4 Responses to “Microglial Activation and Increased Microglial Density Observed in the Dorsolateral Prefrontal Cortex in Autism.”

  1. passionlessDrone August 4, 2010 at 15:21 #

    Hi Sullivan –

    This is a neat paper, but not as thorough as the last microglia activation paper from some of the same authors.

    Reading this, it occurs to me that we may have animal models that can explain some of what was observed. Specifically, Morgan observed an increased number of microglia in the autism cases.

    In Enduring consequences of early-life infection on glial and neural cell genesis within cognitive regions of the brain

    researchers reported an increased number of microglia in some areas of rodents infected with e-coli neonatally.

    Systemic infection with Escherichia coli on postnatal day (P) 4 in rats results in significantly altered brain cytokine responses and behavioral changes in adulthood, but only in response to a subsequent immune challenge with lipopolysaccharide [LPS]. The basis for these changes may be long-term changes in glial cell function. We assessed glial and neural cell genesis in the hippocampus, parietal cortex (PAR), and prefrontal cortex (PFC), in neonates just after the infection, as well as in adulthood in response to LPS. E. coli increased the number of newborn microglia within the hippocampus and PAR compared to controls. The total number of microglia was also significantly increased in E. coli-treated pups, with a concomitant decrease in total proliferation. On P33, there were large decreases in numbers of cells coexpressing BrdU and NeuN in all brain regions of E. coli rats compared to controls. In adulthood, basal neurogenesis within the dentate gyrus (DG) did not differ between groups; however, in response to LPS, there was a decrease in neurogenesis in early-infected rats, but an increase in controls to the same challenge. There were also significantly more microglia in the adult DG of early-infected rats, although microglial proliferation in response to LPS was increased in controls. Taken together, we have provided evidence that systemic infection with E. coli early in life has significant, enduring consequences for brain development and subsequent adult function. These changes include marked alterations in glia, as well as influences on neurogenesis in brain regions important for cognition.

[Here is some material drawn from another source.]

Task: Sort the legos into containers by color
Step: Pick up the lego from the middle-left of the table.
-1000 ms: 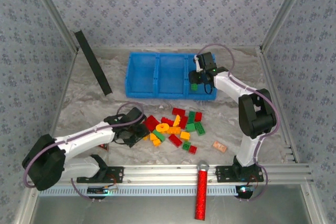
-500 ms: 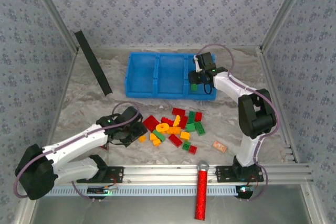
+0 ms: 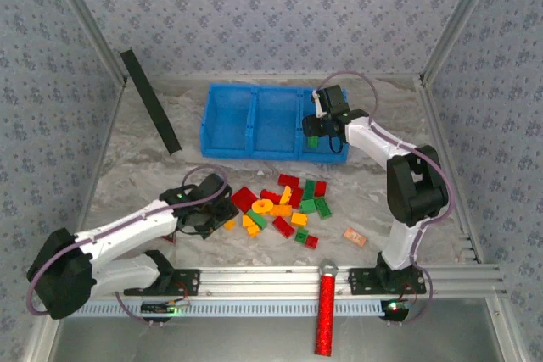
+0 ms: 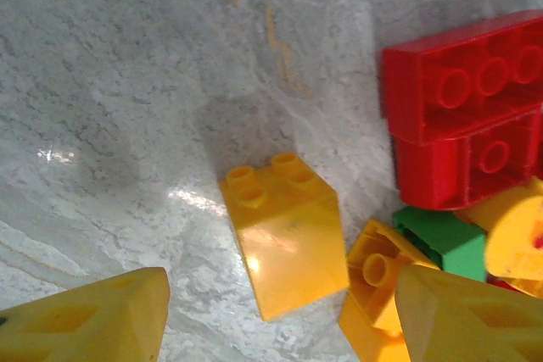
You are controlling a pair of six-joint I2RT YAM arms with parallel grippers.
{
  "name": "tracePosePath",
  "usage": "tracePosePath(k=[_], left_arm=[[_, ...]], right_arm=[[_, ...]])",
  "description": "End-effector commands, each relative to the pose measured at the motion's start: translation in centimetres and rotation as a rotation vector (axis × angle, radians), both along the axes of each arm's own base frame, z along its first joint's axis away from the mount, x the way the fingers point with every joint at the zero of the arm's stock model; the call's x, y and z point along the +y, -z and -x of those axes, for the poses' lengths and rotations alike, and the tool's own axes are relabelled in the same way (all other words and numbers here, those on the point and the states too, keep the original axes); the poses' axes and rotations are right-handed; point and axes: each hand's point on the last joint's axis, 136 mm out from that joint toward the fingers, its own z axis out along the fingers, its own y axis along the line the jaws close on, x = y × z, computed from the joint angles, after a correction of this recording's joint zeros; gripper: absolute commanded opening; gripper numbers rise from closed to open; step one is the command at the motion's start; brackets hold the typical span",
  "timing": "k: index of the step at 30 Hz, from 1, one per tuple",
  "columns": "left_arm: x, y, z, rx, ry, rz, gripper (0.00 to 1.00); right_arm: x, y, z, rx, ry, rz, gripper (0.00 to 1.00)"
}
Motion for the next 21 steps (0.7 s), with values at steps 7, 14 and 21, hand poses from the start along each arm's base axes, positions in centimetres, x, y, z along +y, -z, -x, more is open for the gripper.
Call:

    The jump from rodent to human is complex, but this model does seem to fit nicely with what is proposed involving maternal infection and subsequent brain development.

    Also of particular interest to my mind in this paper is that they seem to be making progress in describing the neuroinflammation; or at least trying to see if it matches existing patterns, something I haven’t seen it tested for as such previously.

    Second, there is no increase in microglial
    colocalization with a receptor, IL-1R1, typically upregulated in
    acute inflammatory reactions (28). The trend toward an increase
    in colocalization in control cases may also hint at downregulation
    of inflammatory signal receptors in a chronically activated system

    – pD

  2. RAJ August 5, 2010 at 13:39 #

    Microglial activation in neurogical disorders is not new. It has been observed in Alzheimer’s disease, epilepsy, schizophrenia and mental retardation. Giving the overlapping co-occurence between mental retardation, epilepsy and autism it would be interesting to see the IQ scores of the particpants.

    Autism researchers seem to be unable to solve the intractable problem of non-specific findings in autism.

    http://www.ncbi.nlm.nih.gov/pubmed/20577641

    http://www.ncbi.nlm.nih.gov/pubmed/20109113

    http://www.ncbi.nlm.nih.gov/pubmed/20021679

    So what is this study telling us. There are structural anomolies in the brain in autism but the anomolies are not specific to autism.

  3. dr treg August 6, 2010 at 07:49 #

    It is unfortunate that they didnt measure regulatory T cells numbers/activity. TREGS are important in the control of microglial activity. I am awaiting the results of Assistant Professor DeWitt`s study of TREGS in autism.